The Military’s Recruitment of AI Has Already Begun

There are a few clear paths for how we’re poised to see AI used on the battlefield very soon.

 

On Aug. 10, the Department of Defense announced it was launching a task force to look into generative AI—programs like ChatGPT, DALL-E, and others—to produce finished work like code or answer questions or develop specific images when asked to do so. The announcement is part of the U.S. military’s ongoing effort to keep pace with modern technologies, studying and incorporating them as they prove useful, while at least taking some time to determine what risk the use of AI for military purposes poses.

AI is an ungainly catch-all term for a family of distantly related technologies, but it’s nevertheless being heavily pushed onto consumers by Silicon Valley techlords who are convinced they’ve found the next big thing. As governments and especially militaries follow suit, it’s important to ask the question: What, if anything, can AI offer for understanding and planning war?

Algorithmic analysis, especially that based on language learned models (like what ChatGPT is based on), has been heralded as a way for computer processes to use training data and respond to new circumstances. When people express fears of “Killer Robots,” that fear is focused on the tangible: What if AI lets a robot with a gun select who to kill in battle, and gives the robot the speed and authority to pull the trigger? Algorithms can fail in ways that are opaque and unpredictable, leading not just to error on the battlefield, but novel error.

And military interest in AI won’t remain confined to the tactical or battlefield level. The Pentagon’s expressed interest in generative AI is expansive.

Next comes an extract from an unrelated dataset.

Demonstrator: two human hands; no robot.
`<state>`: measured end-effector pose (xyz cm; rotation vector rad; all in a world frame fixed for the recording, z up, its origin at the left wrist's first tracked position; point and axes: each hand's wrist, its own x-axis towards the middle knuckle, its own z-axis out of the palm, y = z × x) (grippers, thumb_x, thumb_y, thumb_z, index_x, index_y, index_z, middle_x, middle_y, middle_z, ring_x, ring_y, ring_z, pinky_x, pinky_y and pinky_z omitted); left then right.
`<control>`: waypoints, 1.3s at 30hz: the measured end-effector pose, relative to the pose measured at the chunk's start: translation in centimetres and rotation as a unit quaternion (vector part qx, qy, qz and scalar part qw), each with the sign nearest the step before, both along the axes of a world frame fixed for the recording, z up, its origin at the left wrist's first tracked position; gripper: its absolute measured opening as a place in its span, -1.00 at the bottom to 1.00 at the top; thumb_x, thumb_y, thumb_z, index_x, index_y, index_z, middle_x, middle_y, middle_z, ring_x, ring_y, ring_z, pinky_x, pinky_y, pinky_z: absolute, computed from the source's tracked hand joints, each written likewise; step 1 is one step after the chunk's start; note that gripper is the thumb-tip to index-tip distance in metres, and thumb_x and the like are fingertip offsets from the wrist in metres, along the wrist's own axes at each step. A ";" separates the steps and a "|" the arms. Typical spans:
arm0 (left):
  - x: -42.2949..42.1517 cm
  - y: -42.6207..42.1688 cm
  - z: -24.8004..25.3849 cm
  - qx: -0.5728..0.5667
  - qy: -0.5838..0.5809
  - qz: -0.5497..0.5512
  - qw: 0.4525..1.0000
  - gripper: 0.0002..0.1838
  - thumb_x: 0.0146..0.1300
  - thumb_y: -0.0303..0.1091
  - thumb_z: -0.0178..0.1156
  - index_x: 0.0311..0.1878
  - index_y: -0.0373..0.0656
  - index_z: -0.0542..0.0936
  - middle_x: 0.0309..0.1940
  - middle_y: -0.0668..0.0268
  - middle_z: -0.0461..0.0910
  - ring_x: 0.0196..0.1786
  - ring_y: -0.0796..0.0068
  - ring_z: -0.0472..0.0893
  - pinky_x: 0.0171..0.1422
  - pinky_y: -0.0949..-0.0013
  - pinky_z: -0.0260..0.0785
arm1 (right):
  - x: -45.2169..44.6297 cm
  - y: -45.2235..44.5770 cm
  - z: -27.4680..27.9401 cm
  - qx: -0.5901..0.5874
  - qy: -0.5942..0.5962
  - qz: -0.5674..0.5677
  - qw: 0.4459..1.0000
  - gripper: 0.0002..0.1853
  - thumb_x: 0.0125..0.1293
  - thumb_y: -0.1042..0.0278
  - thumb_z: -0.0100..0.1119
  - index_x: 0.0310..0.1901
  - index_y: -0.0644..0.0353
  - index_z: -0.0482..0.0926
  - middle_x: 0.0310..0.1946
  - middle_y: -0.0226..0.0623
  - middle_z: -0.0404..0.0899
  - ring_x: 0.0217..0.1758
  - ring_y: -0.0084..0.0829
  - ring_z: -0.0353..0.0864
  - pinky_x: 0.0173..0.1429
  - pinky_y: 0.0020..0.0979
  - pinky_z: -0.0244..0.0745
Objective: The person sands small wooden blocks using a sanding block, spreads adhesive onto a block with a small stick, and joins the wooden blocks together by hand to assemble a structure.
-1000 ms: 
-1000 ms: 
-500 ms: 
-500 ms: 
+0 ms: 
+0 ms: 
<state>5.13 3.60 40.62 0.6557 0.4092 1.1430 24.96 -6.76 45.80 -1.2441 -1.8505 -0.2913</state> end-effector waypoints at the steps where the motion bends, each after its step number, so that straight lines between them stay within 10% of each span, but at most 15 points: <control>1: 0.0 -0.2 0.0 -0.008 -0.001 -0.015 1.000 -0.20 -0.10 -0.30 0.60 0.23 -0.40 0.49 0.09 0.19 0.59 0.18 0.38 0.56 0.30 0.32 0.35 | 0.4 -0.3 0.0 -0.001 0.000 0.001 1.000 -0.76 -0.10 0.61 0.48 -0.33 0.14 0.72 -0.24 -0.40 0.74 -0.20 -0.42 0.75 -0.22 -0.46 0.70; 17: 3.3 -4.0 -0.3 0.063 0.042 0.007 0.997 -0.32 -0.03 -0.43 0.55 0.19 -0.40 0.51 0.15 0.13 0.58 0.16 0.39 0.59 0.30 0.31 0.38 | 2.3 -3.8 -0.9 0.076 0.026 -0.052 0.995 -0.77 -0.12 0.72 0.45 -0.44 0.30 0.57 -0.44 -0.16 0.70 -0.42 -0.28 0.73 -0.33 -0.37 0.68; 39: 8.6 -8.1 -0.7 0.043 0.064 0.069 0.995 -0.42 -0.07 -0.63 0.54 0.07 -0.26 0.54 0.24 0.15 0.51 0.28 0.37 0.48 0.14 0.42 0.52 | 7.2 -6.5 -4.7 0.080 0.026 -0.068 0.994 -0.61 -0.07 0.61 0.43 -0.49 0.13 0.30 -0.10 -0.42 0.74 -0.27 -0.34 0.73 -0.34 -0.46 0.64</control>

“With AI at the forefront of tech advancements and public discourse, the DoD will enhance its operations in areas such as warfighting, business affairs, health, readiness, and policy with the implementation of generative AI,” the Chief Digital and Artificial Intelligence Office said in statement about the announced generative AI task force.

So how should we expect to see the military pursue AI as a new tool? Two recently published academic papers offer perspective to help understand the shape and limits of AI, especially when it comes to policy.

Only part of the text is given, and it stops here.